Cuatro juguetes sexuales para gays

El catálogo de juguetes sexuales para hombres gais es amplio. Tan amplio que será imposible que podamos abarcarlo en un solo post. Tratemos, al menos, de hacernos una idea general (y divertida).

Sí, en efecto. Todos los hombres tenemos lo mismo por delante y por detrás. Pero por alguna extraña, misteriosa y mística razón, los gais somos mucho más dados a emplear juguetes sexuales que los heterosexuales. Y parece que los fabricantes lo saben porque ¡vaya surtido!
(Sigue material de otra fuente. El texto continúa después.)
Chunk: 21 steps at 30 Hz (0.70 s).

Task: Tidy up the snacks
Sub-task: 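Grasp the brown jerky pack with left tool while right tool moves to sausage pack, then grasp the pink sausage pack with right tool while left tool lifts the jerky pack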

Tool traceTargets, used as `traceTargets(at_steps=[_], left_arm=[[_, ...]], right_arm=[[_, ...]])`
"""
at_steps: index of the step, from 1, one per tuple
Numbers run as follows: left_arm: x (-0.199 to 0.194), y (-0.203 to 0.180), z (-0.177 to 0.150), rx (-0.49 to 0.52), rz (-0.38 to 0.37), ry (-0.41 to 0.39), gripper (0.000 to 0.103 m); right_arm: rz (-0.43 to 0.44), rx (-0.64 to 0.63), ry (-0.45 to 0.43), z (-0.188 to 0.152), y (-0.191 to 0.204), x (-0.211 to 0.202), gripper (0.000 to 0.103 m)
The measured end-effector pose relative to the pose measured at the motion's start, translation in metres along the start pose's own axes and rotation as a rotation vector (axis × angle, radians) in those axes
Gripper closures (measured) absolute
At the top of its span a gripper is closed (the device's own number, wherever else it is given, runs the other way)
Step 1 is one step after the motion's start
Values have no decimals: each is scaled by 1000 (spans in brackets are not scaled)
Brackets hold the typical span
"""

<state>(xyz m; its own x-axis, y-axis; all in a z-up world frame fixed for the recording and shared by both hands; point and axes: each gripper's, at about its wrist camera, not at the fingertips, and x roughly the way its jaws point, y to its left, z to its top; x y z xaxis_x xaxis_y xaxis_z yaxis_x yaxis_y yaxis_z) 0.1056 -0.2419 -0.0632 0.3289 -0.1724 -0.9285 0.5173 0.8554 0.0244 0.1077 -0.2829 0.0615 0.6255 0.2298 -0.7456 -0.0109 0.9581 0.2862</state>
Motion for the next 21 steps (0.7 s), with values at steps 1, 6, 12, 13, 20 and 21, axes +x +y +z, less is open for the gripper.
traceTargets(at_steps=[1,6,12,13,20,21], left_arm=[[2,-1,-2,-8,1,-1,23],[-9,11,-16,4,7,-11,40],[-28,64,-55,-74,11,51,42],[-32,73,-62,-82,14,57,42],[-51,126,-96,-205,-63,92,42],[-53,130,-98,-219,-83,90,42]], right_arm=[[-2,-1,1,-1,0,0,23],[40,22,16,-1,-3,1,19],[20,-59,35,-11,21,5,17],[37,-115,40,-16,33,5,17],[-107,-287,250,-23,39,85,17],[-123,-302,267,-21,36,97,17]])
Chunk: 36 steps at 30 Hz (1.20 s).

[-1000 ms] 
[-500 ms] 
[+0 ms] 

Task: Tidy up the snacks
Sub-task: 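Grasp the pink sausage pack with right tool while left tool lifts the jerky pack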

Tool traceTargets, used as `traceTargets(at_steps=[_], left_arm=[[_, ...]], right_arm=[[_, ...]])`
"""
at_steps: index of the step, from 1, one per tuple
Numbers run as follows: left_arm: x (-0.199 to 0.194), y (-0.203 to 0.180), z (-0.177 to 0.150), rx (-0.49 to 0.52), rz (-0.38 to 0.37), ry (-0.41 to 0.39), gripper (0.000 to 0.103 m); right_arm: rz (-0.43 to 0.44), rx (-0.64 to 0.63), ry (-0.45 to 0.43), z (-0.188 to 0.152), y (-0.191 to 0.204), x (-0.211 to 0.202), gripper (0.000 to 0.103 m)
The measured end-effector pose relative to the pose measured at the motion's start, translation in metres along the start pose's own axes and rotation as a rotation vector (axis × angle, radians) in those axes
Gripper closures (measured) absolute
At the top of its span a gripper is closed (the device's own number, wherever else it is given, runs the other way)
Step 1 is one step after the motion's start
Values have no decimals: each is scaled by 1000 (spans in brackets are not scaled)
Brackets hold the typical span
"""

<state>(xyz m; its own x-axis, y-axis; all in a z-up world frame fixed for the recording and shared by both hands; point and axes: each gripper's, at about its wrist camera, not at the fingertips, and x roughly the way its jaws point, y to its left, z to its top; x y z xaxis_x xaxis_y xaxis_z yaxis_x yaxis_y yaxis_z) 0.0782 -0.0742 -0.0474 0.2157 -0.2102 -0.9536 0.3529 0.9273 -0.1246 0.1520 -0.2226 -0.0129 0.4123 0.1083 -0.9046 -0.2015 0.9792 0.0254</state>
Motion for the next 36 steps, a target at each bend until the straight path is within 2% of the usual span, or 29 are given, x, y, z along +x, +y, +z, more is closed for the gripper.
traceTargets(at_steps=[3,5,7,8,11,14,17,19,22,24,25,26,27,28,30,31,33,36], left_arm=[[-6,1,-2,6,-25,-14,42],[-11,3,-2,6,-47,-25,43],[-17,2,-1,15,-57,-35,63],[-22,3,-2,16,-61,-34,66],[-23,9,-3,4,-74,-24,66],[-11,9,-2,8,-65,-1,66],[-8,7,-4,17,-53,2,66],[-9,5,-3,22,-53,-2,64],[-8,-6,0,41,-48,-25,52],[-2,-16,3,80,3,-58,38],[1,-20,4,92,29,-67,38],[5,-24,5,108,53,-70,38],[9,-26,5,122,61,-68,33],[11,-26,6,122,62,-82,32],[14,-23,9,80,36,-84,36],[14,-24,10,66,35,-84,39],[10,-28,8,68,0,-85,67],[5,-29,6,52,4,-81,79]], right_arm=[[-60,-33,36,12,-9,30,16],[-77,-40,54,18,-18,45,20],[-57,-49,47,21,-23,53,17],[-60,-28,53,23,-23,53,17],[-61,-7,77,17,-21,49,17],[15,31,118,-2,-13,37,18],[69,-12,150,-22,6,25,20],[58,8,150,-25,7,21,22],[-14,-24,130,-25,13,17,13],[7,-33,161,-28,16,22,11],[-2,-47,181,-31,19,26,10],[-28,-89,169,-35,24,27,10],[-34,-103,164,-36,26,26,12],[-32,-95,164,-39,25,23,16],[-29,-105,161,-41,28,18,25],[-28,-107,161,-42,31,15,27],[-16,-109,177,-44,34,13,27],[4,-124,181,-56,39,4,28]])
Si eres hetero, puede que cuando pienses en juguetes sexuales para hombres gais, lo primero que te acuda a la mente sean dildos del tamaño de una columna. Pues no (bueno…), nuestra imaginación y ganas de divertirnos va mucho más allá de lo que alguna película kinky te ha hecho imaginar. Dildos hay, sí, pero mucho más próximos a la naturaleza en cuanto a tamaños de lo que el imaginario colectivo supone. Solamente aquellos aficionados al fist (penetración anal con el puño) se animan con consoladores de tamaño extra.

Donde somos verdaderamente imaginativos es en el campo de los plugs anales. Estos juguetes son unos pequeños dildos en forma de cono y con una base en torno a los cuatro centímetros de diámetro, que se insertan analmente y se quedan allí sujetos gracias a una peana fina que sobresale. Los hay lisos, los hay con forma de torre de bolas y hasta los hay estriados en forma de columna salomónica (esto de las columnas ya veis que es una constante). Los hay que tienen una colita de cerdo en el extremo. Y también los hay que tienen toda una cola de caballo. En ambos casos sirve para que la colita quede fuera del ano y poder jugar a que uno es un… ¡la imaginación es fabulosa!

anillo

Y tenemos, también, el amplio universo de los cockrings que son unos aros que se colocan por detrás del escroto para impedir que la sangre retorne al abdomen y, así, mantener la erección. Los hay de látex, los hay de metal, los hay simples y los hay con varias vueltas. Aquí, la principal precaución es no mantenerlo puesto durante un tiempo excesivo. Te juro que sé dé casos que han terminado en el cirujano porque, con tanta hinchazón, el cockring ya no podía salir. Imagínate el desenlace (y la cara de la recepcionista del hospital).

¿Conoces los estimuladores de pezones? Pues son unas pequeñas almohadillas vibradoras con una superficie llena de puntitos de silicona que se aplica sobre el pezón y, bueno, ya te puedes imaginar cómo te puede poner el meneíto sobre la tetilla. Con un poquito de lubricante para fricción esto te lleva al cielo.

Además de máscaras, arneses, accesorios de cuero, látigos y fustas, esposas, fundas para el pene con diferentes tipos de protuberancia, huevos masturbadores, penes de doble punta, lubricantes, geles, mantequillas y otras cremas, los gais usamos artilugios como el sling (del inglés: columpio) que consiste en una lona resistente y de material impermeable que se sujeta del techo y que sirve para tumbarte boca arriba de piernas abiertas. El sling facilita la penetración y el “swing”. Quienes lo prueban dicen que hay un antes y un después en su vida. Habrá que hacerles caso. ¿Te animas?